### [WORK REQUEST]
Find how many lines of the listing below include the word "robot", then report the number by itself.

### [INPUT FOR THIS TASK]
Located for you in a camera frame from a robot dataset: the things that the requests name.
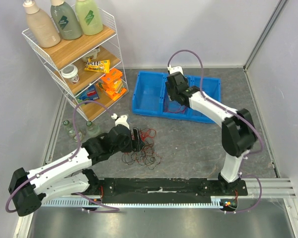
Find red and black wires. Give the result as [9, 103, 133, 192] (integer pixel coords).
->
[121, 127, 163, 171]

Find red wire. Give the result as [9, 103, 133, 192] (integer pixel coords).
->
[163, 100, 189, 115]

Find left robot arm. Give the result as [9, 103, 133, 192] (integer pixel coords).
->
[5, 124, 145, 217]

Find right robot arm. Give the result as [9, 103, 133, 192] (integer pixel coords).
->
[165, 72, 257, 195]

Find blue three-compartment bin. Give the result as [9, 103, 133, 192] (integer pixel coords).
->
[132, 71, 214, 123]

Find right glass bottle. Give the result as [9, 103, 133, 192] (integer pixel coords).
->
[86, 121, 100, 137]

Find glass bottle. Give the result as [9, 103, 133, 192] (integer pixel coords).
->
[86, 121, 100, 137]
[62, 120, 84, 142]

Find orange snack boxes stack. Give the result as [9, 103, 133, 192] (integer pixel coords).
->
[96, 68, 127, 101]

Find left glass bottle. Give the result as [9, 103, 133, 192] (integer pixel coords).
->
[62, 120, 84, 142]

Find blue snack packet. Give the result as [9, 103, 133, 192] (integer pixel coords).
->
[75, 85, 99, 103]

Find yellow candy bag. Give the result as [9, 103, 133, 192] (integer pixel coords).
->
[84, 58, 111, 73]

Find white tub container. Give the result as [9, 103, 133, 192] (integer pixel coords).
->
[80, 47, 100, 62]

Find white paper cup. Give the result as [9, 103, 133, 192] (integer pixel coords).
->
[61, 64, 79, 84]

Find light green pump bottle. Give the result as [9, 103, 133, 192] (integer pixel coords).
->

### [SOLUTION TO THIS EXERCISE]
3